### Work order
Everything in the listing should be transcribed exactly, apart from the pictures.

Start of Block

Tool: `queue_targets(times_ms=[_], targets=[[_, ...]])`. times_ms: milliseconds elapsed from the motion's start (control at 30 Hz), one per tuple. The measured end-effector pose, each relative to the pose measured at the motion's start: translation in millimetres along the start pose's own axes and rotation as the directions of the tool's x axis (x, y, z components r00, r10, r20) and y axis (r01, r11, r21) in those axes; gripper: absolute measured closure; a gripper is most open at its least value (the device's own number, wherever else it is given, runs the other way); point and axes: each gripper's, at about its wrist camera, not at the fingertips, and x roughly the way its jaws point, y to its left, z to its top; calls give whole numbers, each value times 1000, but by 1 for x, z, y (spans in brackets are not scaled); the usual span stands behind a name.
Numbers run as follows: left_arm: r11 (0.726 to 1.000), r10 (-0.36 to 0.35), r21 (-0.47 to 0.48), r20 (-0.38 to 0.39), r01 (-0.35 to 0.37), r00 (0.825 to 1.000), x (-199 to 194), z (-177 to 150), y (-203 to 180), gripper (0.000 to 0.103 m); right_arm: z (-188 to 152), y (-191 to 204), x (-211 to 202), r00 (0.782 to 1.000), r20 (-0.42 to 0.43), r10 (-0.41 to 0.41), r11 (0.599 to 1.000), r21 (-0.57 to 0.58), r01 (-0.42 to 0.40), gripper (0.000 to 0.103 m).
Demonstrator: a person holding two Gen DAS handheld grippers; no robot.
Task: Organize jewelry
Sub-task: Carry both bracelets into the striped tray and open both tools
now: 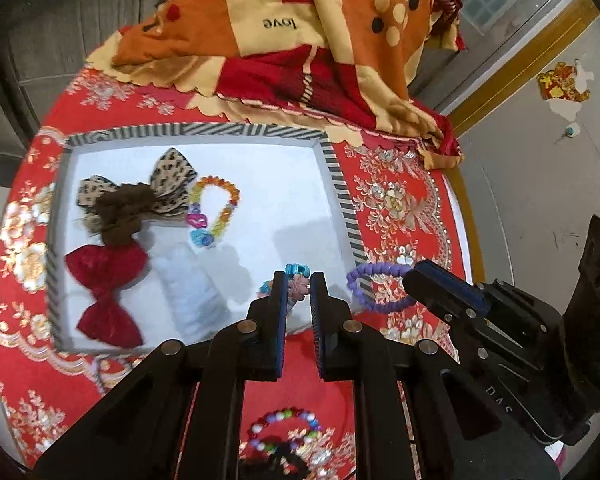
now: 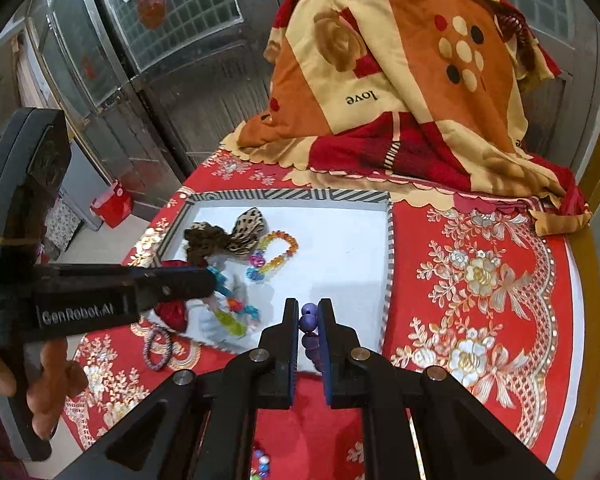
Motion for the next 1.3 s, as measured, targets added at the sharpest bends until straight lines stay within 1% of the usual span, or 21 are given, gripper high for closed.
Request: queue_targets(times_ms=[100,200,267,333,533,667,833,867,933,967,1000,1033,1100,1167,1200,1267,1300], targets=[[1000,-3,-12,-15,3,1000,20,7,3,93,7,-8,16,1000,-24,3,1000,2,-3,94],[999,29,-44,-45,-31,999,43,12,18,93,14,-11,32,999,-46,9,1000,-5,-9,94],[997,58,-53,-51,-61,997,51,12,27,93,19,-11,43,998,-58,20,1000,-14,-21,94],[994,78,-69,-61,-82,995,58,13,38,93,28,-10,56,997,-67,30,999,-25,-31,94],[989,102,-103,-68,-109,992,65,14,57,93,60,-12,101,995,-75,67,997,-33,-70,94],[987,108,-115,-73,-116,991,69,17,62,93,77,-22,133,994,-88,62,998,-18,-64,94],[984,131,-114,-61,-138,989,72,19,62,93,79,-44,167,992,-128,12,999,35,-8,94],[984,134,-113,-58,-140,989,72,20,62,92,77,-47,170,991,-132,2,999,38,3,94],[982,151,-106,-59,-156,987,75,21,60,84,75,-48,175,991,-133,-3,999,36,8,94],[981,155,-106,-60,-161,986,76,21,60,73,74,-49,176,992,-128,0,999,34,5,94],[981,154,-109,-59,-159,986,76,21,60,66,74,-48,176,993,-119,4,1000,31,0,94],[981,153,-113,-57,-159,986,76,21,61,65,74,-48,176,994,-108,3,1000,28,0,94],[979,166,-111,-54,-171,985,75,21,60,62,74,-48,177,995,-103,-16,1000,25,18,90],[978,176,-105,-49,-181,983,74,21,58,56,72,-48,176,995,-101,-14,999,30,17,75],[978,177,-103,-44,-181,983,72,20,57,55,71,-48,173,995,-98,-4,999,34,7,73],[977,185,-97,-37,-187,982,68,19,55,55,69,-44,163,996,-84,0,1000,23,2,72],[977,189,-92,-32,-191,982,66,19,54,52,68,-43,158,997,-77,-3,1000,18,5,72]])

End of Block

### Solution for this problem
Tool: `queue_targets(times_ms=[_], targets=[[_, ...]])`. times_ms: milliseconds elapsed from the motion's start (control at 30 Hz), one per tuple. The measured end-effector pose, each relative to the pose measured at the motion's start: translation in millimetres along the start pose's own axes and rotation as the directions of the tool's x axis (x, y, z components r00, r10, r20) and y axis (r01, r11, r21) in those axes; gripper: absolute measured closure; a gripper is most open at its least value (the device's own number, wherever else it is given, runs the other way); point and axes: each gripper's, at about its wrist camera, not at the fingertips, and x roughly the way its jaws point, y to its left, z to its top; calls give whole numbers, each value times 1000, but by 1 for x, z, y (spans in brackets are not scaled); the usual span stands behind a name.
Numbers run as follows: left_arm: r11 (0.726 to 1.000), r10 (-0.36 to 0.35), r21 (-0.47 to 0.48), r20 (-0.38 to 0.39), r01 (-0.35 to 0.37), r00 (0.825 to 1.000), x (-199 to 194), z (-177 to 150), y (-203 to 180), gripper (0.000 to 0.103 m); right_arm: z (-188 to 152), y (-191 to 204), x (-211 to 202), r00 (0.782 to 1.000), r20 (-0.42 to 0.43), r10 (-0.41 to 0.41), r11 (0.599 to 1.000), r21 (-0.57 to 0.58), r01 (-0.42 to 0.40), gripper (0.000 to 0.103 m).
Demonstrator: a person holding two Gen DAS handheld grippers; no robot.
Task: Organize jewelry
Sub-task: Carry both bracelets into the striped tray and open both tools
now: 
now: 
Motion for the next 1.3 s, as measured, targets added at the sharpest bends until straight lines stay within 1% of the usual span, or 21 are given, gripper high for closed.
Request: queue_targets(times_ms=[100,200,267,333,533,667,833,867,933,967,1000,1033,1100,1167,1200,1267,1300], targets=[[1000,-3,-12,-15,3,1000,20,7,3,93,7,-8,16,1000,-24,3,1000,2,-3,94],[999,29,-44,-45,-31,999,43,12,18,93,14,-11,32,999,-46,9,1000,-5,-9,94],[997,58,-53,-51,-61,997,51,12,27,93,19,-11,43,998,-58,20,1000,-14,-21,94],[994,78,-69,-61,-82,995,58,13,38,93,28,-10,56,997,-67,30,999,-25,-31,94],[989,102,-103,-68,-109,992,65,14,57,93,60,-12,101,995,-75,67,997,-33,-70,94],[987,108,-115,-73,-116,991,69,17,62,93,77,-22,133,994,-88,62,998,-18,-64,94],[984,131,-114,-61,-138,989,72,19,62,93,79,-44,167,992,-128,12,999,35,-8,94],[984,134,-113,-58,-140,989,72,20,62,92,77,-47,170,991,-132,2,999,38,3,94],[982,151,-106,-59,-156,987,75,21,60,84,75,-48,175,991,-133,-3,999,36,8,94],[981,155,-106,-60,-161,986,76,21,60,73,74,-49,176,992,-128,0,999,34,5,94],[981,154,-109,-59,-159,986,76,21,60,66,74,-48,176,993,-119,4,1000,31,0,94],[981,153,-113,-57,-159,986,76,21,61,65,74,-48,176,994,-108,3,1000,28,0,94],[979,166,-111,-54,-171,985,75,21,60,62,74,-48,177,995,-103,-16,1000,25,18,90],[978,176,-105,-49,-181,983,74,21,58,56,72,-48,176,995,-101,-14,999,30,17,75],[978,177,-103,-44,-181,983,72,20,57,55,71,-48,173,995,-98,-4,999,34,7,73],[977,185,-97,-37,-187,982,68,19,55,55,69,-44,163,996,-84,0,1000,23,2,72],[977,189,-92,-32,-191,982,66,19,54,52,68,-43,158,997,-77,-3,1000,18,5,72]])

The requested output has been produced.